Task statement: Search the entries below for the word "image" and copy every line where it appears.

[Collection entries]
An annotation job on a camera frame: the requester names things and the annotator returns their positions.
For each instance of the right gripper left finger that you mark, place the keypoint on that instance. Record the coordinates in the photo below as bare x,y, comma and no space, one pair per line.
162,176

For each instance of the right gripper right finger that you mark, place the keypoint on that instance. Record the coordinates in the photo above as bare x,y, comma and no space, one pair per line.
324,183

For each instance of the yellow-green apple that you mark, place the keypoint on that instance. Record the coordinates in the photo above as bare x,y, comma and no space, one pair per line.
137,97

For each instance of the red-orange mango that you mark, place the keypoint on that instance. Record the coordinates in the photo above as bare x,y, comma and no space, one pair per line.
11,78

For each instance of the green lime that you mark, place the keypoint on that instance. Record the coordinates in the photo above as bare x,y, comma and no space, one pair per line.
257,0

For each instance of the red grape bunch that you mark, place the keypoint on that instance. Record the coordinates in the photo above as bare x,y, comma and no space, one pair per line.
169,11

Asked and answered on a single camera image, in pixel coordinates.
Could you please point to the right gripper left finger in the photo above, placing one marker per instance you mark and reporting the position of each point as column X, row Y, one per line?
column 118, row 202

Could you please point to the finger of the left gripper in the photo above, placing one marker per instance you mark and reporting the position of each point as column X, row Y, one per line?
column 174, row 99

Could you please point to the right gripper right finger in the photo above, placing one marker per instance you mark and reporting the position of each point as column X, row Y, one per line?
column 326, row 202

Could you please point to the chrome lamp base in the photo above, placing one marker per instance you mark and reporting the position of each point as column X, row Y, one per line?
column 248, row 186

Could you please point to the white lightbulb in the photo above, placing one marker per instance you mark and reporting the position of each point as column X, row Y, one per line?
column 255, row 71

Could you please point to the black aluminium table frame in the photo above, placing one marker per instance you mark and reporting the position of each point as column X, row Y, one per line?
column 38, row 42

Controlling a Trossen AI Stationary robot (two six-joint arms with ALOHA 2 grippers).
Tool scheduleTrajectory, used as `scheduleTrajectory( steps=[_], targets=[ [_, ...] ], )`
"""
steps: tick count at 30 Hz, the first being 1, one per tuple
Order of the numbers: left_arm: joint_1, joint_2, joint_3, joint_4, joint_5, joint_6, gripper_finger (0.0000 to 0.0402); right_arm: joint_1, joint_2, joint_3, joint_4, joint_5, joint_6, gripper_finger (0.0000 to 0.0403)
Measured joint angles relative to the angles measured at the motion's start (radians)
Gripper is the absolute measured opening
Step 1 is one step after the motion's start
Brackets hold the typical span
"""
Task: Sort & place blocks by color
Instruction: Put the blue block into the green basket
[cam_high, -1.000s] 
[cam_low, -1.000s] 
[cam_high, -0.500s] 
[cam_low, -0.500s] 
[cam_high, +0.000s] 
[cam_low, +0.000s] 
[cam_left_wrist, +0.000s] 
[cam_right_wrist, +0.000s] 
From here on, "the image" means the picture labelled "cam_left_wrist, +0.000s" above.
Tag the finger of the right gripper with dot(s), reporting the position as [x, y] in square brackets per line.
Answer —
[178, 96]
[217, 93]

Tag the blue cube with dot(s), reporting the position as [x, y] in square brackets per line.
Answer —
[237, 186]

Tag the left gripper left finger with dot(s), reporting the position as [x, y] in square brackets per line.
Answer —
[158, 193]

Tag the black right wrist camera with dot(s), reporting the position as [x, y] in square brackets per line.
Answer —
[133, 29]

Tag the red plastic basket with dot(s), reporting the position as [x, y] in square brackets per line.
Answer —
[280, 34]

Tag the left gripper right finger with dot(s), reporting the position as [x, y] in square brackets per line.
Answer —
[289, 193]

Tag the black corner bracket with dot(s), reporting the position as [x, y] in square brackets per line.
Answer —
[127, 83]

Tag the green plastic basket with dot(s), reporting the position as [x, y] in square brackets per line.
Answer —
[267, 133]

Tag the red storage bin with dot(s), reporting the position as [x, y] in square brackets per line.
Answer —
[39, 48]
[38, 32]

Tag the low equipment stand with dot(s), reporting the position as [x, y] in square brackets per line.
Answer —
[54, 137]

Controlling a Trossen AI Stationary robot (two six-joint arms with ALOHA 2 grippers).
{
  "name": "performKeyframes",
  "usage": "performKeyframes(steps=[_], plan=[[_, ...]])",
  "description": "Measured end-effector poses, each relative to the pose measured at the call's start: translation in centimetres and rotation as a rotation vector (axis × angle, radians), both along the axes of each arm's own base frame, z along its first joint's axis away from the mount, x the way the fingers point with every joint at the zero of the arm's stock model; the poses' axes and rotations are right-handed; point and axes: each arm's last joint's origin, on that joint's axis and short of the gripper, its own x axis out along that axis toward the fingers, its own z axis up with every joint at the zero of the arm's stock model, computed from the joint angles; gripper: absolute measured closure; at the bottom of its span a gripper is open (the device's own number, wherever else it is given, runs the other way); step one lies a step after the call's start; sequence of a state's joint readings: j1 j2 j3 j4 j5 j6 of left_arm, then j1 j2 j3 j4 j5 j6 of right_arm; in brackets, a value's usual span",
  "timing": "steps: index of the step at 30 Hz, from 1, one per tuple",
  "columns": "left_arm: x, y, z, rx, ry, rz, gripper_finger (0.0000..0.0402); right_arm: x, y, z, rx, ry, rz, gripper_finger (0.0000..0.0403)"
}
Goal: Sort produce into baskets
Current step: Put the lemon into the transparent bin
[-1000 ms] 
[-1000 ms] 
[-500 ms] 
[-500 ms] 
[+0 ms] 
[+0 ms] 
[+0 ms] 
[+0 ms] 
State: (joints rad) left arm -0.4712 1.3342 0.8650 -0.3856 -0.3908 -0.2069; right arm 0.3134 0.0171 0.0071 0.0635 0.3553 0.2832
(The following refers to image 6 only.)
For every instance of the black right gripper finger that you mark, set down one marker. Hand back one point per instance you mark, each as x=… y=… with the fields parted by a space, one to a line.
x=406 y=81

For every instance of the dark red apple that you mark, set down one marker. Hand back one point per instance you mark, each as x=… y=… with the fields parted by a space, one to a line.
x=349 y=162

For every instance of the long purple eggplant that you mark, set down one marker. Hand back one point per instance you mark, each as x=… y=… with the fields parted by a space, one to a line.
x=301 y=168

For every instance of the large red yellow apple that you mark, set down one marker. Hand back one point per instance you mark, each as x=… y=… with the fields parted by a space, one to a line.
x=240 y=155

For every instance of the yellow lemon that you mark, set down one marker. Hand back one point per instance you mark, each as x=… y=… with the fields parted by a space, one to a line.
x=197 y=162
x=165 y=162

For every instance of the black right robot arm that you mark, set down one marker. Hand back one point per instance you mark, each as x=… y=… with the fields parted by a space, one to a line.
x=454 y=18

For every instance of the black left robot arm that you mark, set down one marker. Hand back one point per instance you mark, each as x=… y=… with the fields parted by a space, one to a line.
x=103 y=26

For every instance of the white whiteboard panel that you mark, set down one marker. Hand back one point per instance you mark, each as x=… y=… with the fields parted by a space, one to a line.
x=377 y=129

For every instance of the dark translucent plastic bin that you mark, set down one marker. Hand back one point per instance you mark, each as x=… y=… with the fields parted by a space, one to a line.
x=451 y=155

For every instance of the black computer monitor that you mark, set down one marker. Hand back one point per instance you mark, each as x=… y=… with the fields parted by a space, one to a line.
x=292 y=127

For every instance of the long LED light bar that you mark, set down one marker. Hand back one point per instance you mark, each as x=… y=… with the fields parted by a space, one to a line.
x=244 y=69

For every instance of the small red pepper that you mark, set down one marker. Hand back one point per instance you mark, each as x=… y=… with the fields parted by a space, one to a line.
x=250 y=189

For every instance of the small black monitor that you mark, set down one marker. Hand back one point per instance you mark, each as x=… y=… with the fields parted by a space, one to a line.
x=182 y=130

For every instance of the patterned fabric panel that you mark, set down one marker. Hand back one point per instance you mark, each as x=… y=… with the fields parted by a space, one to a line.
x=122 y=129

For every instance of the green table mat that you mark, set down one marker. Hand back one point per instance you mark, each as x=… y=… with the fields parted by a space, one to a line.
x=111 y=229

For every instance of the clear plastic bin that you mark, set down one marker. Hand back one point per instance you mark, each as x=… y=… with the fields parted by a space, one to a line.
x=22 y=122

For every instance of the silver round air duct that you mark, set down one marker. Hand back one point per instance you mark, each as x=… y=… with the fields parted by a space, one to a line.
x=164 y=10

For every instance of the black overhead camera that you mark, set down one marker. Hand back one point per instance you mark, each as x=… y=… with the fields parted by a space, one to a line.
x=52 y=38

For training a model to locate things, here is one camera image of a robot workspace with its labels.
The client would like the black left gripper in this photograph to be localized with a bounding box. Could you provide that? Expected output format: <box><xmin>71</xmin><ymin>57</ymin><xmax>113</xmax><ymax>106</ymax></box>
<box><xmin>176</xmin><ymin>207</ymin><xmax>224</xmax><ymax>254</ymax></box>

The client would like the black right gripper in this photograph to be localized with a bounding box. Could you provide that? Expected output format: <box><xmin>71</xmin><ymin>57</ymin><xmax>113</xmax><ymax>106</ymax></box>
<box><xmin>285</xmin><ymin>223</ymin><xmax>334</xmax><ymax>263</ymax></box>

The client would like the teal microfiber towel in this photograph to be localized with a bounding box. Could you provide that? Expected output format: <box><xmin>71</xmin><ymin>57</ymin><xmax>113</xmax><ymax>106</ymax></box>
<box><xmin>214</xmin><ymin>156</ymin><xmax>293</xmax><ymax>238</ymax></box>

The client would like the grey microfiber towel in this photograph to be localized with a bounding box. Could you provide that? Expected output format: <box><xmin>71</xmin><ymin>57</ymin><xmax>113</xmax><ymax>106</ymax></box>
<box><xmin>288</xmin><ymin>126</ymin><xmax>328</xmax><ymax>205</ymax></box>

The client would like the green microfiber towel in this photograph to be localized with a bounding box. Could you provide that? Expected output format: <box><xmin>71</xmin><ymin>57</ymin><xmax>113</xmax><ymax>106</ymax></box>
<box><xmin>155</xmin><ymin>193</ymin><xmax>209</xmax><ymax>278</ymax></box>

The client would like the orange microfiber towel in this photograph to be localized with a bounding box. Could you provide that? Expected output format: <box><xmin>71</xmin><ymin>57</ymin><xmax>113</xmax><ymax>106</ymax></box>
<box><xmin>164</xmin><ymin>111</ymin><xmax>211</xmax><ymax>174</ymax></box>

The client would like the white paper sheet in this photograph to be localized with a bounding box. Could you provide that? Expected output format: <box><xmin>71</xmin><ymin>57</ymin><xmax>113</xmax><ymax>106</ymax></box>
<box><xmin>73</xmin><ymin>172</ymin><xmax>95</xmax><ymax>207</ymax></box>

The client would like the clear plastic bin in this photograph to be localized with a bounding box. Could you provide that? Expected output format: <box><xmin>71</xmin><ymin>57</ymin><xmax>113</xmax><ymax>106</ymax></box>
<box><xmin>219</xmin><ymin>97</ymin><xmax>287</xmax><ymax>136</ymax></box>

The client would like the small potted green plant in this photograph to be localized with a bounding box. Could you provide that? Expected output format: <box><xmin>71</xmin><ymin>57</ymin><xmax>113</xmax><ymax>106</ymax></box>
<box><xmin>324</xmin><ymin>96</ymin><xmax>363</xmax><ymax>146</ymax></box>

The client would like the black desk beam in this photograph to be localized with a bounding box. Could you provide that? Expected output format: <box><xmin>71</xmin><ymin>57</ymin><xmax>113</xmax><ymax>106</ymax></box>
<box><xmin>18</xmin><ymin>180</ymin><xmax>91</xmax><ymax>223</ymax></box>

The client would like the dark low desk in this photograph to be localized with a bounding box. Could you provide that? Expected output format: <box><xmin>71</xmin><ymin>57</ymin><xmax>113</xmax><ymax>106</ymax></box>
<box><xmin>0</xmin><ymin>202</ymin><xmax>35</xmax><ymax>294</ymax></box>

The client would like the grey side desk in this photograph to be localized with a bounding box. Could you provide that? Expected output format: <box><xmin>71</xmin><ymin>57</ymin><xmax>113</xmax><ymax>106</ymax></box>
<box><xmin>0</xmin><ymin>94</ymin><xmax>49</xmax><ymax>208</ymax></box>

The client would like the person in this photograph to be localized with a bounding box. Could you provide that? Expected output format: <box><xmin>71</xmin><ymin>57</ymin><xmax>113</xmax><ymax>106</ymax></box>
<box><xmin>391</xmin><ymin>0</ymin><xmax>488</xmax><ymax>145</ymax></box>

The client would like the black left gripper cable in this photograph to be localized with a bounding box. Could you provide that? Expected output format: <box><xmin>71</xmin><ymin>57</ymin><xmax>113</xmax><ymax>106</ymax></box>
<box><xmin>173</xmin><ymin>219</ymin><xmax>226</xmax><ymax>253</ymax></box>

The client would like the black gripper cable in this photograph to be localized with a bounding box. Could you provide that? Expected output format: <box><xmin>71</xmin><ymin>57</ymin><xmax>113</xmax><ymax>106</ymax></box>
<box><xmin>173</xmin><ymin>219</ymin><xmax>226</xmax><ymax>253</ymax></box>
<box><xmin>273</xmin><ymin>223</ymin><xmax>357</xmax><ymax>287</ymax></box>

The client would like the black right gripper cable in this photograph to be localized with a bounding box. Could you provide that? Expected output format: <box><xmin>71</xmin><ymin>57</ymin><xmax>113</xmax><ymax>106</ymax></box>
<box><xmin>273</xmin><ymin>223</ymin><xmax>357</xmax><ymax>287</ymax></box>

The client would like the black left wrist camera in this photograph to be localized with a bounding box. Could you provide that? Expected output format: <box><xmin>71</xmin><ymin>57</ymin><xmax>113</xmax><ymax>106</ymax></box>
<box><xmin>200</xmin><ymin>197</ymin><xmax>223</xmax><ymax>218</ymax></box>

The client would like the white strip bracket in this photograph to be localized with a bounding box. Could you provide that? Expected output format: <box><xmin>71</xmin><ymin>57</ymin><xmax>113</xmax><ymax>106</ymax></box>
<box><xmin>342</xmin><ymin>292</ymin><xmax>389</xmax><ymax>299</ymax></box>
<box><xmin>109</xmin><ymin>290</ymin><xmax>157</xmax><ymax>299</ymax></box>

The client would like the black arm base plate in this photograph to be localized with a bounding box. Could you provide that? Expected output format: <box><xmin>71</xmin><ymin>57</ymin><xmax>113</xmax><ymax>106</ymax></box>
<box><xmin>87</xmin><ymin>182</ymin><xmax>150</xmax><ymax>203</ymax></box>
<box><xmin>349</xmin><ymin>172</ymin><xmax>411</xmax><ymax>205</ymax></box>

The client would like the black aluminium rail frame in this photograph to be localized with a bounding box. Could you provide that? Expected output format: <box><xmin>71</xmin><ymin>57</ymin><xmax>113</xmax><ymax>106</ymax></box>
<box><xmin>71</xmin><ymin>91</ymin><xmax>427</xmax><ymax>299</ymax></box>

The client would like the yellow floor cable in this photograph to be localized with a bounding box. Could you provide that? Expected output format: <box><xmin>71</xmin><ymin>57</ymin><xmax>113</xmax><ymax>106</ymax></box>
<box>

Task response:
Asked and answered on a single camera image, in pixel coordinates.
From here on, "the image" means the picture labelled "cam_left_wrist, +0.000s" above.
(The following refers to image 6 only.)
For training a model to locate things, here is one camera image of a robot workspace with its labels.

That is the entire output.